Forget Hagi, Comaneci, Nastase and the countryside; it’s time Romania took a gamble

by Craig Turp on July 7, 2009 · 9 comments

in Bucharest,Romania,Travel

 

So, the bottom has fallen out of the Romanian tourist industry. Adevarul reported yesterday that the number of incoming foreign visitors had fallen 13.3 per cent in the first five months of 2009 (compared to the same period of the previous year). In actual numbers, that means just 2.7 million people arrived from January to May. And not all were tourists: more than 30 per cent of visitors are Hungarians, many of whom will be visiting – and staying with – family.

The situation for hotels is dire. Whereas Romania’s hotels registered 5.8 million overnights from January to May 2008, this year the number of overnights has crashed, to just 4.6 million.

All of this comes at a time when Romania’s Ministry of Tourism (MT; led by the lovely Elena Udrea) is running perhaps its most visible ever international advertising campaign. Alas, it is doing so under the auspices of the dreadful ‘Romania: Land of Choice‘ slogan, complete with awful song, and perhaps the worst piece of branding in Romanian marketing history.

Then of course there are the ads. (One of the TV ads is here, two of the print ads are below). The TV ads at least are not all that bad (they are not great, either), but it’s all a bit predictable. Nadia Comaneci, Ilie Nastase and Gheorghe Hagi. Is that it? Is that all you got?

Haystack, field, football pitch, Hagi. Must have taken days for the creative dept. to come up with that

Haystack, field, football pitch, Hagi. Must have taken days for the creative dept. to come up with that

Did you know Romania has bears as well as footballers? Another moment of glory from Romania's top creative team

Did you know Romania has bears as well as footballers? Another moment of glory from Romania's top creative team

It’s 20 years this December since Romania bade Nicolae Ceausescu farewell, and really should have moved on from the ‘we’ve got some top sports stars’ approach to selling the country. Comaneci, Nastase and Hagi all of course achieved much, and all are well known abroad. But then so is Samuel Eto’o. Doesn’t make you want to jump on a plane to Cameroon though, does it?
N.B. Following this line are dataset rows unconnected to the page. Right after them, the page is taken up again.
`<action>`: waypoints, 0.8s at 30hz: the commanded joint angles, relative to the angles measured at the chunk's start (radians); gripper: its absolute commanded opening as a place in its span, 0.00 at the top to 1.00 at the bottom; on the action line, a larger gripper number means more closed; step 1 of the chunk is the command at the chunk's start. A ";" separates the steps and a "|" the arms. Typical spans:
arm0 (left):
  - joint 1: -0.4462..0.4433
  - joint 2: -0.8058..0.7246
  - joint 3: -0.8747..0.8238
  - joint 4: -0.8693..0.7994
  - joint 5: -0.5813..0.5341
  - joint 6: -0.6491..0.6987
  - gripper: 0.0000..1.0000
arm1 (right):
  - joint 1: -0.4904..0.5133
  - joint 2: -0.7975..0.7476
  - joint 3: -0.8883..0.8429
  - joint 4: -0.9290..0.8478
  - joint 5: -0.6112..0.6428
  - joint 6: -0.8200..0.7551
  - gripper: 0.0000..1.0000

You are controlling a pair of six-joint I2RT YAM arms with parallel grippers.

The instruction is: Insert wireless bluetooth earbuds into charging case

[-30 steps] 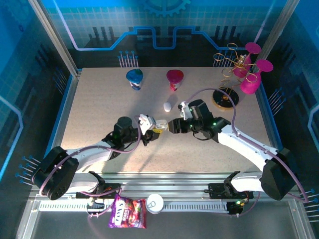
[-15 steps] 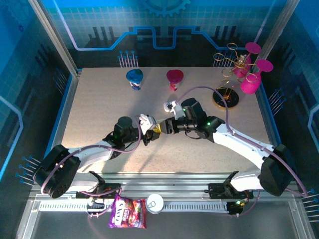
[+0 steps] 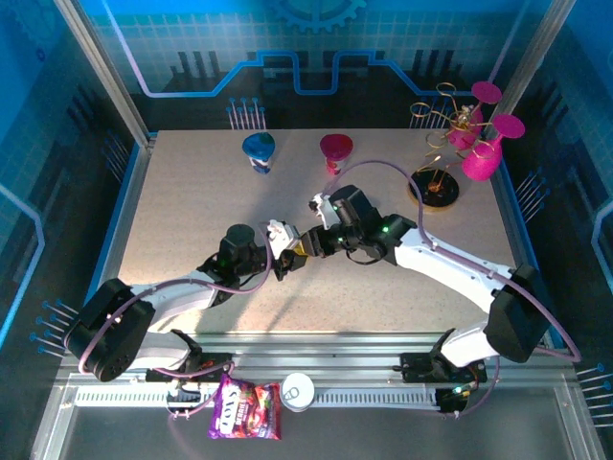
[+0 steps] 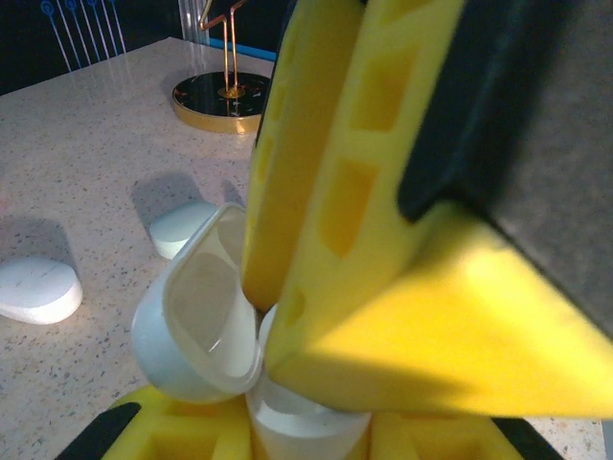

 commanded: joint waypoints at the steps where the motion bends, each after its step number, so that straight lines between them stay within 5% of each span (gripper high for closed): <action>1: -0.001 -0.035 0.016 0.051 -0.005 -0.015 1.00 | 0.026 0.023 0.022 -0.098 0.005 -0.014 0.75; 24: -0.002 -0.024 0.007 0.037 0.011 -0.006 1.00 | -0.052 -0.149 -0.007 -0.036 0.010 -0.009 0.80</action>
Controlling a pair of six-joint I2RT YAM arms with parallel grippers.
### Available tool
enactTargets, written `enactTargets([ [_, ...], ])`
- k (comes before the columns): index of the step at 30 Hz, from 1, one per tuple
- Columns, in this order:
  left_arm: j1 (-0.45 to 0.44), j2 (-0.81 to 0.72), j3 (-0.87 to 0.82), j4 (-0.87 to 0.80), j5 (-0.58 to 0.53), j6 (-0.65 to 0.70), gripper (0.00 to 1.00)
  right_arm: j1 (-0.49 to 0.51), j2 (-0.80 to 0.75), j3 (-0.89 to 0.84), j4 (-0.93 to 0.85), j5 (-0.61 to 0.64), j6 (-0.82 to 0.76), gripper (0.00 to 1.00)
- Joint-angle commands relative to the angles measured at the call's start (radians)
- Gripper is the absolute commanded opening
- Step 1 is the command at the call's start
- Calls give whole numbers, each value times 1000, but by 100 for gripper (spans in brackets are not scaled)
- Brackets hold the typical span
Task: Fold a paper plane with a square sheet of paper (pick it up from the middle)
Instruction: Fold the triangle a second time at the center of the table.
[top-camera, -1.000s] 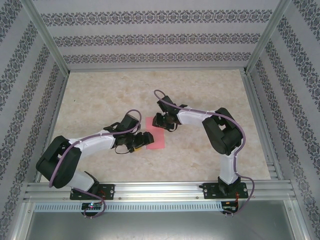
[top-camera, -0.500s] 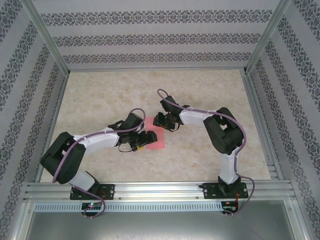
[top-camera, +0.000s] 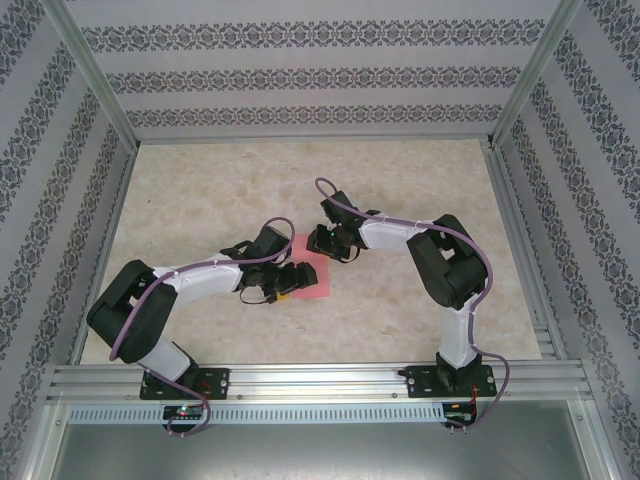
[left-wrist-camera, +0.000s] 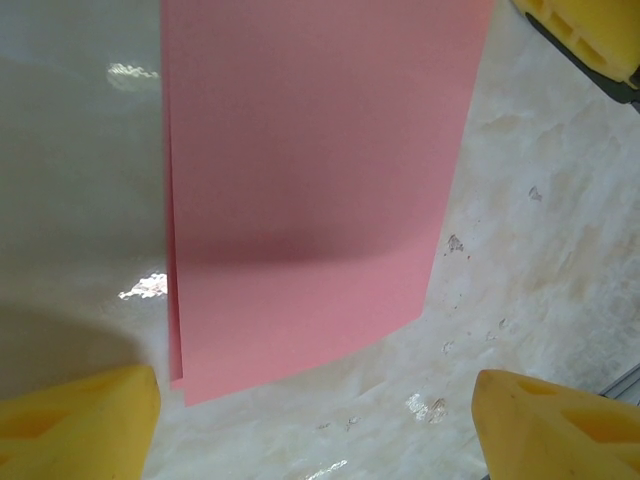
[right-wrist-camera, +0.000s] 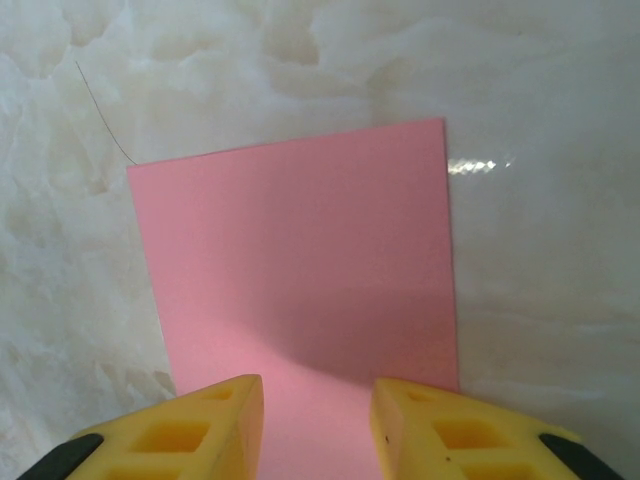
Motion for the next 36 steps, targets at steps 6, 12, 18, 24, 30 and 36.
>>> enactTargets([
  [6, -45, 43, 64, 6, 0, 3, 83, 10, 62, -39, -19, 35, 12, 36],
  [12, -52, 45, 74, 9, 1, 7, 83, 12, 61, -40, -20, 37, 12, 36],
  [18, -53, 39, 73, -2, -34, 18, 84, 13, 59, -42, -24, 41, 12, 36],
  [24, -53, 42, 76, -45, -84, 18, 86, 14, 58, -47, -25, 46, 13, 36],
  [30, -52, 43, 68, -53, -83, 13, 88, 18, 58, -46, -25, 48, 17, 36],
  [36, -52, 48, 64, 24, -21, 17, 86, 20, 61, -48, -24, 48, 16, 36],
])
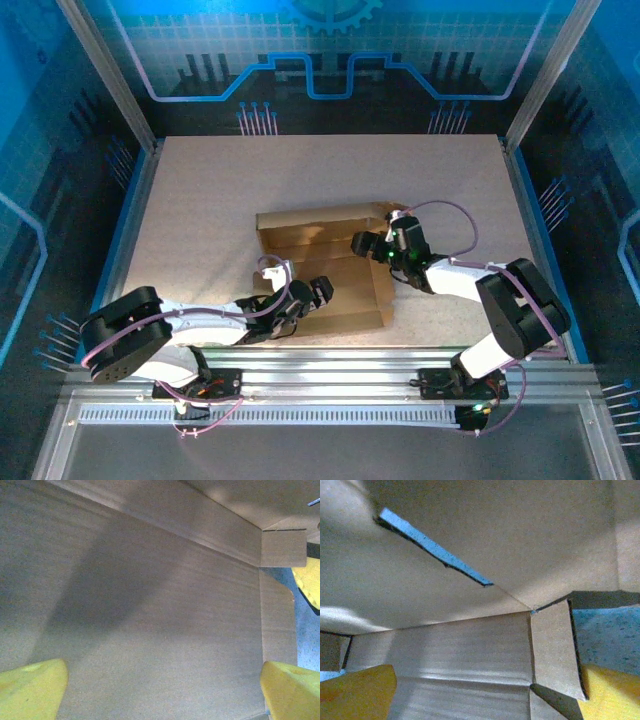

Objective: Fold the paper box

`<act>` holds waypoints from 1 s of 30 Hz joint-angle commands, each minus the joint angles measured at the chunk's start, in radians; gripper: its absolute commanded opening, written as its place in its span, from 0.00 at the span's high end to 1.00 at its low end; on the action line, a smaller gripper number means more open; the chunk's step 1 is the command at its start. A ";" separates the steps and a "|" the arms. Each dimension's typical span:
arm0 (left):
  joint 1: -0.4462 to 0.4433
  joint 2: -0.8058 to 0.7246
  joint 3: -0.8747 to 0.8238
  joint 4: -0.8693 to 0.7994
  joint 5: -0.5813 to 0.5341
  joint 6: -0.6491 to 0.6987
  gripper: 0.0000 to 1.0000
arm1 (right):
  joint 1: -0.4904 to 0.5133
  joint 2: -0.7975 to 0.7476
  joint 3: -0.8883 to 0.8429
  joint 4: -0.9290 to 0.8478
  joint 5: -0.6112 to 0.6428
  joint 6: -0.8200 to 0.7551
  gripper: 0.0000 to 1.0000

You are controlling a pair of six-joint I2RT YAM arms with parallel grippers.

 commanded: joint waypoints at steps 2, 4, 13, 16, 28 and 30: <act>-0.012 0.010 0.010 -0.079 0.036 0.006 0.01 | 0.040 0.012 0.039 0.044 0.001 -0.036 0.08; -0.012 0.012 0.012 -0.078 0.038 0.005 0.01 | 0.043 0.015 0.035 0.054 0.007 -0.033 0.08; -0.012 0.019 0.011 -0.071 0.050 0.000 0.01 | 0.043 0.054 -0.005 0.233 -0.025 0.034 0.09; -0.012 0.018 0.008 -0.071 0.051 -0.004 0.01 | 0.035 0.064 -0.014 0.276 -0.047 0.053 0.09; -0.012 0.023 0.008 -0.070 0.052 -0.010 0.01 | -0.023 0.074 -0.054 0.309 -0.228 0.107 0.22; -0.012 0.024 0.008 -0.068 0.053 -0.012 0.01 | -0.029 0.044 -0.065 0.237 -0.212 0.095 0.23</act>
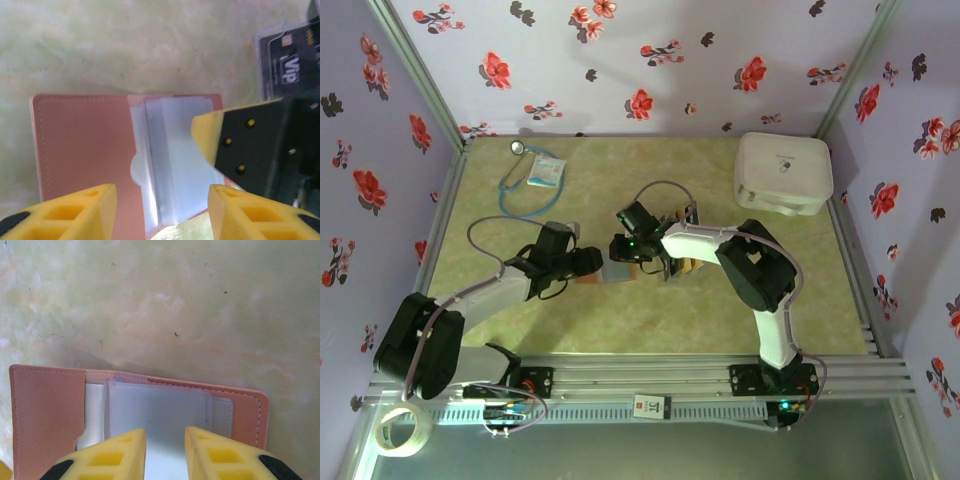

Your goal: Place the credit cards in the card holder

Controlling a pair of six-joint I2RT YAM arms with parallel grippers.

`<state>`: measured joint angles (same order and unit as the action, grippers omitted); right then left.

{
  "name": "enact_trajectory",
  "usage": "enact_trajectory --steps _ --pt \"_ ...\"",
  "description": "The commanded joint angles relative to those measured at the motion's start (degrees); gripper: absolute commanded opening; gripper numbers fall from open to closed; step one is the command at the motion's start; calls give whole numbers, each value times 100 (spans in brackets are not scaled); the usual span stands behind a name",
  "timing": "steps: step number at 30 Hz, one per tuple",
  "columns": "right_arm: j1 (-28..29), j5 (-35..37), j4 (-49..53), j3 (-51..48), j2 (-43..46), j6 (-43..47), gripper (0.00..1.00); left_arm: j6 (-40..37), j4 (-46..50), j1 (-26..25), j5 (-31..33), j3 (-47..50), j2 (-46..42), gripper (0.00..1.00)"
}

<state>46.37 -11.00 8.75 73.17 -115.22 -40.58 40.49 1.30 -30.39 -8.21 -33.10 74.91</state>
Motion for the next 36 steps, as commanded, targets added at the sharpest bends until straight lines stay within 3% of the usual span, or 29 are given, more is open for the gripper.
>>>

Indeed, the participation of Comaneci, Nastase and Hagi owes far more to the MT’s choice of partner than to anything else. BRD, the French bank, is sponsoring the campaign. BRD’s ‘brand ambassadors’ of course are Hagi, Comaneci and Nastase. BRD and the MT also share an ad agency.

As for the whole Land of Choice campaign, our first question would be how important is it to run ads on foreign television stations imploring people to come visit your country anyway? Do they work?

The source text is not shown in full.